There is a decline in accuracy by the DSM-EQWM in the wing–body juncture and trailing-edge region, which are dominated by adverse pressure gradient effects in the corner and flow separation at the trailing edge. Lozano-Durán et al. (Reference Lozano-Durán, Bose and Moin2022) have shown that not only does the DSM-EQWM exhibit larger errors in the wing–body juncture and trailing-edge region, but the rate of convergence of the DSM-EQWM by merely refining the grid is too slow to compensate for the modelling deficiencies at a reasonable computational cost.

The DSM-BFWM provides better predictions in the juncture location compared to the DSM-EQWM. The main reason for the improved results comes from the augmentation of the wall stress compared to the EQWM. This effect accumulates along the streamwise direction, decelerating the flow and alleviating the overprediction of $u$ and $w$ observed with the EQWM. The flow in the juncture is classified as 52 % APG and 41 % ZPG, which shows that the increase in accuracy is due mostly to the use of the APG building-block flow.

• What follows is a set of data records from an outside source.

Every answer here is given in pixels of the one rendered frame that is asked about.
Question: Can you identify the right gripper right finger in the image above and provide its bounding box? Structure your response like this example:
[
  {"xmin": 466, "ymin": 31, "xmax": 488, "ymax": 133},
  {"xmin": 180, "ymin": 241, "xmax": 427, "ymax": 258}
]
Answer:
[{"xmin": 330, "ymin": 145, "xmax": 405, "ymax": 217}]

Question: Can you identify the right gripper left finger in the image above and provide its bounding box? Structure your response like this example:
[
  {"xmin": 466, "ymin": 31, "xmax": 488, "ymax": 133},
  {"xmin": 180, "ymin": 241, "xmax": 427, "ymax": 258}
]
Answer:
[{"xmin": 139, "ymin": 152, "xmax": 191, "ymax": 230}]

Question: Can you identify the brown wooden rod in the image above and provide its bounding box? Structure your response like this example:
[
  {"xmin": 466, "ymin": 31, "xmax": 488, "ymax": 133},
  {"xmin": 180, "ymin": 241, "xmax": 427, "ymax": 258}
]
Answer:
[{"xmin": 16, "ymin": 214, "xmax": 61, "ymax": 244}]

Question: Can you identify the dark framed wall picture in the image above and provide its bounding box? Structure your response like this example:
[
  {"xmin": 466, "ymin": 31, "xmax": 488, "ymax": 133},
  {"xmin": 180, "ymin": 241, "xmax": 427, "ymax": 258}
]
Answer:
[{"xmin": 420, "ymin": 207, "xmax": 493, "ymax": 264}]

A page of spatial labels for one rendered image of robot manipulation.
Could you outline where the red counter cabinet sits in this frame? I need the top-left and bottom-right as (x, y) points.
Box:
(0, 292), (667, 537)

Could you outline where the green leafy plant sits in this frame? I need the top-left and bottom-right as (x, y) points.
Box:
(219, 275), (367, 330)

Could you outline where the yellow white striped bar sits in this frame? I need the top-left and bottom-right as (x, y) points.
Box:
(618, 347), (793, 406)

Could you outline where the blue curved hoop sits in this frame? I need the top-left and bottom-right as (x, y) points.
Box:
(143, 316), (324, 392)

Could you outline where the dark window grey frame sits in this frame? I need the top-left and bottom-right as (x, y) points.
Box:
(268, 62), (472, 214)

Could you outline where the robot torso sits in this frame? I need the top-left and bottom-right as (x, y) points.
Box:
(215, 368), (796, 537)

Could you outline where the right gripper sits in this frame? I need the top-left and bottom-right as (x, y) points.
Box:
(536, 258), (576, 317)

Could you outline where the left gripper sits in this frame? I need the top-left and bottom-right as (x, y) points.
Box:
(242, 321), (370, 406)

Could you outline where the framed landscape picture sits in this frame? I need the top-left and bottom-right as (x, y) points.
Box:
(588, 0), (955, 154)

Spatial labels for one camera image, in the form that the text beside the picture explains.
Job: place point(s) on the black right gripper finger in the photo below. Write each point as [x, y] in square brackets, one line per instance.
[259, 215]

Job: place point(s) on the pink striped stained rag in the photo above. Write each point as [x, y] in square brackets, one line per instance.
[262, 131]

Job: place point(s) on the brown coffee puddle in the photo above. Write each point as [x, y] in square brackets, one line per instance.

The confidence in the prediction is above 80 %.

The performance of the DSM-BFWM in the separated region is also improved compared to the DSM-EQWM, but it is still far from satisfactory. The DSM-BFWM classifies the flow as a mix of ZPG, APG and separation, the latter being the most dominant class (56 %). The improvements with respect to the EQWM are caused not only by the use of the APG and separation building-block flows, but also by the improved streamwise history of the flow discussed above. Interestingly, the model prompts a warning about its potential poor performance, which is evidenced by the low confidence ($\sim$20 %) in the wall-stress prediction. The deficient performance of the DSM-BFWM and the DSM-EQWM is not surprising if we note that the separation zone has wall-normal thickness 0.3$\delta$ (with $\delta$ the boundary layer thickness), whereas the WMLES grid size is $\varDelta \approx 0.2\delta$. Thus there is only one grid point across the separation bubble. Despite the fact that the model was trained in separated flows, the external SGS model errors dominate the LES solution in this case. These errors hinder the capability of the BFWM to classify and predict the flow correctly. Nonetheless, the improvements from the BFWM and its ability to assess the confidence in the prediction is a competitive advantage with respect to traditional wall models.

Simulations of the NASA Juncture Flow experiment were also performed by Lozano-Durán & Bae (Reference Lozano-Durán and Bae2020) using a preliminary version of the BFWM trained with filtered DNS data and a smaller collection of building-block flows. The current version of the BFWM provides higher accuracy in the predictions compared to Lozano-Durán & Bae (Reference Lozano-Durán and Bae2020) because of the enhanced collection of building-block flows and the consistency with the numerical scheme of the flow solver.